Antonin Macé has studied such voting methods in which voters assess each candidate. The introduction of voting “by evaluation” multiplies voters’ opportunities to express their wishes but raises the question of how to count the ballot papers, which can be done in a variety of ways. In the Majority Judgement system, candidates are compared by their median evaluation (separating the electorate into two equal parts), while in the system called “range voting” it is the candidates’ average mark that determines the choice between them. The aim of this study is to characterise this latter method, range voting, that is, to identify what differentiates it from other methods. Such an axiomatic approach can inform the choice of the most appropriate method. An initial result shows the simplicity of the counting: for a candidate, receiving a slightly higher assessment always has the same effect, and in every situation. Only the range-voting system verifies this. It seems attractive because it makes voting easy to understand. In a second phase, the author studied a weaker property: a rule is separable when, to separate two candidates, we can ignore the evaluations of voters who are indifferent to them both. It is clear that this property is satisfied by range voting but not by the Majority Judgement system. But is range voting the only method that does so? The article concludes that it is, when there are a great many marks (a continuum) and when these are symmetrical.

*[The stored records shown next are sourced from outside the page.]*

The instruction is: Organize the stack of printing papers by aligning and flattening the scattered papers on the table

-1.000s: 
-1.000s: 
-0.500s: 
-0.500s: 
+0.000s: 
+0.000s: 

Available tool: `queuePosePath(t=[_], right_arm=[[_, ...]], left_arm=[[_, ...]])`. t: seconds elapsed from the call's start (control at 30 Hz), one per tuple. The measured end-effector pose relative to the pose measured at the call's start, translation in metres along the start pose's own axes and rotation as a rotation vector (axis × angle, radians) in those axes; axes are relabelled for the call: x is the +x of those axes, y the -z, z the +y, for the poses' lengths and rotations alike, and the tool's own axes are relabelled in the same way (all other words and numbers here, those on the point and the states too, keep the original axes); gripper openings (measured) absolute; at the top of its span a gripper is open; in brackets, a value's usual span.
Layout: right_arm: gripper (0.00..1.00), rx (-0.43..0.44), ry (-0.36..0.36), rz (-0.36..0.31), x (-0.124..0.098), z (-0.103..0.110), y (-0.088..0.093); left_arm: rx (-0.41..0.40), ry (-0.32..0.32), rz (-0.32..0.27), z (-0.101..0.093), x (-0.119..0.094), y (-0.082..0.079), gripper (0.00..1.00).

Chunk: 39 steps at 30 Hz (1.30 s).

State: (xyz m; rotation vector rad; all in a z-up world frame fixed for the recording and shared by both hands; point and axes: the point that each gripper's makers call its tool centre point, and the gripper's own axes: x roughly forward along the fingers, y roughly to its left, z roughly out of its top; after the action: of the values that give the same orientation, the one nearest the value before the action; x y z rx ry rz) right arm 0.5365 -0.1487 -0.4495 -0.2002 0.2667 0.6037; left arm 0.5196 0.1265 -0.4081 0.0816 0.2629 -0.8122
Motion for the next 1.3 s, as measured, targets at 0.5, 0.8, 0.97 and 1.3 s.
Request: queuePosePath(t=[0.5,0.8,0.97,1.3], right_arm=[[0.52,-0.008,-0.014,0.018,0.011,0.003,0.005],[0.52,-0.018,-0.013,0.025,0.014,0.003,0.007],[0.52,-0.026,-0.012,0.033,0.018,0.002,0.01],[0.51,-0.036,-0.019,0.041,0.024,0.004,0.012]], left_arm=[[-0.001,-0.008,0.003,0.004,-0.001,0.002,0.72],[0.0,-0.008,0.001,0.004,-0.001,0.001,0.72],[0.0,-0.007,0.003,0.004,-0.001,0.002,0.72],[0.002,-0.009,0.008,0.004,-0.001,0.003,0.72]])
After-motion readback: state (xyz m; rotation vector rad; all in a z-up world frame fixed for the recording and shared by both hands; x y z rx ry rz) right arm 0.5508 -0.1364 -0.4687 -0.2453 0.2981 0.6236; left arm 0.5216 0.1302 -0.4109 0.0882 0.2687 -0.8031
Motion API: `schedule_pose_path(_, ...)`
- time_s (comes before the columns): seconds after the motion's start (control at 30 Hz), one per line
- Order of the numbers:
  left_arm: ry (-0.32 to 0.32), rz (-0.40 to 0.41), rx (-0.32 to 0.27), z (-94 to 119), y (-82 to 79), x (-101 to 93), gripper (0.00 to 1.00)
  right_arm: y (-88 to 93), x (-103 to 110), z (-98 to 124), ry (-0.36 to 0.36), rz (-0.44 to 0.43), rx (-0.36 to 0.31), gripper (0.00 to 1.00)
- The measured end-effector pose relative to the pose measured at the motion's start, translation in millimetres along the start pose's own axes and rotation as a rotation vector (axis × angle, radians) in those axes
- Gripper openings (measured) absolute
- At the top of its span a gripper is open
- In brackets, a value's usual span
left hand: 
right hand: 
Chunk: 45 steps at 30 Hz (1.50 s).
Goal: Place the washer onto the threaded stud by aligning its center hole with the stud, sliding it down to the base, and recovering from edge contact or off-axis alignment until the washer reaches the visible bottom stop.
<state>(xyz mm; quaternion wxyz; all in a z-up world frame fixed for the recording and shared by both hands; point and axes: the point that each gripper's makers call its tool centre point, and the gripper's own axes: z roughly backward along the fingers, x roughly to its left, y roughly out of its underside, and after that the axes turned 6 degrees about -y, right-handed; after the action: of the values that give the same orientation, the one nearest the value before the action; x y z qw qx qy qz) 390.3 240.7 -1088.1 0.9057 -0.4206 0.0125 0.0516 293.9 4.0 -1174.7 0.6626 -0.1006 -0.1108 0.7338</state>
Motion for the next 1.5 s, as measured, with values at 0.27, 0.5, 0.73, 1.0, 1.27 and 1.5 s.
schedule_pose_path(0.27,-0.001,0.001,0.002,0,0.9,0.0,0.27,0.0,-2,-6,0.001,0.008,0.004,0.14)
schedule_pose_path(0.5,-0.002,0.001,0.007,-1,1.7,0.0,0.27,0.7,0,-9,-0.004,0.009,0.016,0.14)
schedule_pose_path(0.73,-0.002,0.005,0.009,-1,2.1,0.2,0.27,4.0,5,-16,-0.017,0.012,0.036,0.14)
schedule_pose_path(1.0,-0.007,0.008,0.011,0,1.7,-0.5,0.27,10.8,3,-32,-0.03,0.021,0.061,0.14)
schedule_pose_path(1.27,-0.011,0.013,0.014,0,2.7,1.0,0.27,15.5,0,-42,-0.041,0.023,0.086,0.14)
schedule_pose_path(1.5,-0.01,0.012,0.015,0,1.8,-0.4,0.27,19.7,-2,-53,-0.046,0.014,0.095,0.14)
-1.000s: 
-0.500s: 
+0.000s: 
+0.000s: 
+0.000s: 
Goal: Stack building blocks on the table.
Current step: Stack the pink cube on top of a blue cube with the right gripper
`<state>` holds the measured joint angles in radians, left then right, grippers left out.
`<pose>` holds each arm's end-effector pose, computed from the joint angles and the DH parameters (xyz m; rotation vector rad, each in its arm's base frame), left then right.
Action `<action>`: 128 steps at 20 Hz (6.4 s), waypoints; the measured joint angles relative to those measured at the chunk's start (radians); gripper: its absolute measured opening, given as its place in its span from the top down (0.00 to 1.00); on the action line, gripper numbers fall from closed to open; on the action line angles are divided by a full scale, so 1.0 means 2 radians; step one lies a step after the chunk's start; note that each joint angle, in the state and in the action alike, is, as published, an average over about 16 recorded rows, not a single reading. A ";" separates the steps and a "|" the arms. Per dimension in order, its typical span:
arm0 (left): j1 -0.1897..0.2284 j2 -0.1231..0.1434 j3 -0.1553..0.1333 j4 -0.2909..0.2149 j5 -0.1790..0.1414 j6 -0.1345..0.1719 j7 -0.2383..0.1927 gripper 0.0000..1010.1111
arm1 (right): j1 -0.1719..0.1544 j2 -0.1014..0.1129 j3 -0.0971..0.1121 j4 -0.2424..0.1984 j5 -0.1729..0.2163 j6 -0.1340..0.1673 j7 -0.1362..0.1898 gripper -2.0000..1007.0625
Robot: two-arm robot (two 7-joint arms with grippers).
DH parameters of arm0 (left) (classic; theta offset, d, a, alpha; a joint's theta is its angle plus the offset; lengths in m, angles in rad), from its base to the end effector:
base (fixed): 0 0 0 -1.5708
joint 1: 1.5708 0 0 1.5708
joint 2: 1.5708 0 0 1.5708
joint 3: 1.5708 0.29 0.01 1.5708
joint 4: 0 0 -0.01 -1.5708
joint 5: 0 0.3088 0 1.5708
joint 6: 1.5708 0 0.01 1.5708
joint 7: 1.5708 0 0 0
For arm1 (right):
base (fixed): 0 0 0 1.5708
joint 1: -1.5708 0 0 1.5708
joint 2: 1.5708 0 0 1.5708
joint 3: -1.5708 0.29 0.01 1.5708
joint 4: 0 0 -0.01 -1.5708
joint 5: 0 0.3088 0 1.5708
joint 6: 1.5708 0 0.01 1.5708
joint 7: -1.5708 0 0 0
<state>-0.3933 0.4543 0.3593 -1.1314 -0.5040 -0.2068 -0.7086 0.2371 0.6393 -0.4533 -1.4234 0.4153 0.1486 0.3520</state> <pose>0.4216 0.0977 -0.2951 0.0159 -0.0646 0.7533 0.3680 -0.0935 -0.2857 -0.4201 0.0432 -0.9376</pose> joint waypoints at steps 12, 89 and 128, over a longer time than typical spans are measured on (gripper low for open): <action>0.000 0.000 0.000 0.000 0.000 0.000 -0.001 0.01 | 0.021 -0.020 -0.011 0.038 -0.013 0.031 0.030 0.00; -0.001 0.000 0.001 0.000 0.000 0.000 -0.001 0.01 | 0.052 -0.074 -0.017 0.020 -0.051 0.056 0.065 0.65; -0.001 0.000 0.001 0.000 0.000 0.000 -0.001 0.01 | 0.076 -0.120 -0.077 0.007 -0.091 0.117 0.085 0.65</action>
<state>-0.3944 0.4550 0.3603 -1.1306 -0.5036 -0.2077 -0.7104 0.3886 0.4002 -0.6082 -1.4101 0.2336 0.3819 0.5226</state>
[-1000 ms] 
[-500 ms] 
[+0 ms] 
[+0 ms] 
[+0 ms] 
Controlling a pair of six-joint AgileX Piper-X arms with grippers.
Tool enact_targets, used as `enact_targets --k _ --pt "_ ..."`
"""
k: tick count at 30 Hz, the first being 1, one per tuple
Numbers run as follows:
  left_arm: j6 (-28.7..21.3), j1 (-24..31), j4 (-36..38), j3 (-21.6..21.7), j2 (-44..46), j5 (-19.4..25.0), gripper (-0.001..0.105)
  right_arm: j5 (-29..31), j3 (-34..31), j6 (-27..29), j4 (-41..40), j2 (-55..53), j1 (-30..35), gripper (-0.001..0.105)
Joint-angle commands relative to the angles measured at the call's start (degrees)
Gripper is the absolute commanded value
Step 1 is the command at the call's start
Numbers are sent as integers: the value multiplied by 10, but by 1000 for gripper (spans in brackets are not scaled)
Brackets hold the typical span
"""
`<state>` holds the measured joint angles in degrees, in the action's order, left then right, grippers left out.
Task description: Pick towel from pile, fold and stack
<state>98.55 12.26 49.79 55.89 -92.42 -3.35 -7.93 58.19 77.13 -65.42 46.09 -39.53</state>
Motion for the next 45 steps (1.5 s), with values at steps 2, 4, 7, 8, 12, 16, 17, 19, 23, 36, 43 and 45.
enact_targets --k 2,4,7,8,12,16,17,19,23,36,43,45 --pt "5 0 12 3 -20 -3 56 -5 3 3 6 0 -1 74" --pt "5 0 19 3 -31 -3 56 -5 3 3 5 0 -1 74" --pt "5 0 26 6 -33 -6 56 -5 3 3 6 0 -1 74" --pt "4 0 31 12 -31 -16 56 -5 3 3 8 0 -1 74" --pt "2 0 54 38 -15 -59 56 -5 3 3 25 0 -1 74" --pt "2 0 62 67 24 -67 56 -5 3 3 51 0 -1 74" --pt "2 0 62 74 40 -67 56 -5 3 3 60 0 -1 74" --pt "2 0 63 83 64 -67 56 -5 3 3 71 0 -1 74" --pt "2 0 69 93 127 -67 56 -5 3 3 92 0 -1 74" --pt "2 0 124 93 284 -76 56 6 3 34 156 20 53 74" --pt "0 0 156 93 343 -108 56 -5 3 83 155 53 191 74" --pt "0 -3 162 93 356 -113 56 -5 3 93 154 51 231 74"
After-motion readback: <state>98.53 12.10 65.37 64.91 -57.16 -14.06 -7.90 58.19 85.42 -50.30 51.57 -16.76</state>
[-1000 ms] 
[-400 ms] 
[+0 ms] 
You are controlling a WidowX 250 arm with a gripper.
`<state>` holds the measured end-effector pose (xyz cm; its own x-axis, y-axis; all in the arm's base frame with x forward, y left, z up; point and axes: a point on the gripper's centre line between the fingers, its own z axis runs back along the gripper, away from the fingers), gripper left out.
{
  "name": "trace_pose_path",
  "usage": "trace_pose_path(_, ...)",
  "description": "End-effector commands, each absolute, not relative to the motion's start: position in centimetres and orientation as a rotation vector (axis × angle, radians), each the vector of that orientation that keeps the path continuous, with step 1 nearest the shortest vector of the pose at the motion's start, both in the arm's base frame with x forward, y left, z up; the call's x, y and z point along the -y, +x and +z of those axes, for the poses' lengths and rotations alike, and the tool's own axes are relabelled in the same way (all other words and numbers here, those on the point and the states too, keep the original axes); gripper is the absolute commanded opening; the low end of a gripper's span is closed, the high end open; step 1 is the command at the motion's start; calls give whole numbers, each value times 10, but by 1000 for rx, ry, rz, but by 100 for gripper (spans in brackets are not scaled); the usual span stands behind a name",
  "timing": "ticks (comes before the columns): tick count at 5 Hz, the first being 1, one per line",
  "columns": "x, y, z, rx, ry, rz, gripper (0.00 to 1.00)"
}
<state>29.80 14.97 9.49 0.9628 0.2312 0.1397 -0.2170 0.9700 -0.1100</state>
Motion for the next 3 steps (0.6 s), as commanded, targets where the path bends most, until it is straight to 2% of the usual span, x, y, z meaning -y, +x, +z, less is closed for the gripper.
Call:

On the other hand, for combinatorial reasons (in discreet mathematics), this result cannot be verified when there are only a small number of votes: Strange methods emerge, which are separable but do not resemble the range voting system.
What can we learn from this study? There are different ways of counting ballot papers and the vote-by-rating, or range voting, system distinguishes itself from the others by its simplicity. However, this conclusion does not close the debate about alternative modes of voting, and the experiments carried out by several researchers during French presidential elections since 2002 teach us that voters also appreciate other methods and that they promise more consensual results than those reached by the existing voting system.
Original title of the article: “Voting with evaluations: characterizations of evaluative voting and range voting.”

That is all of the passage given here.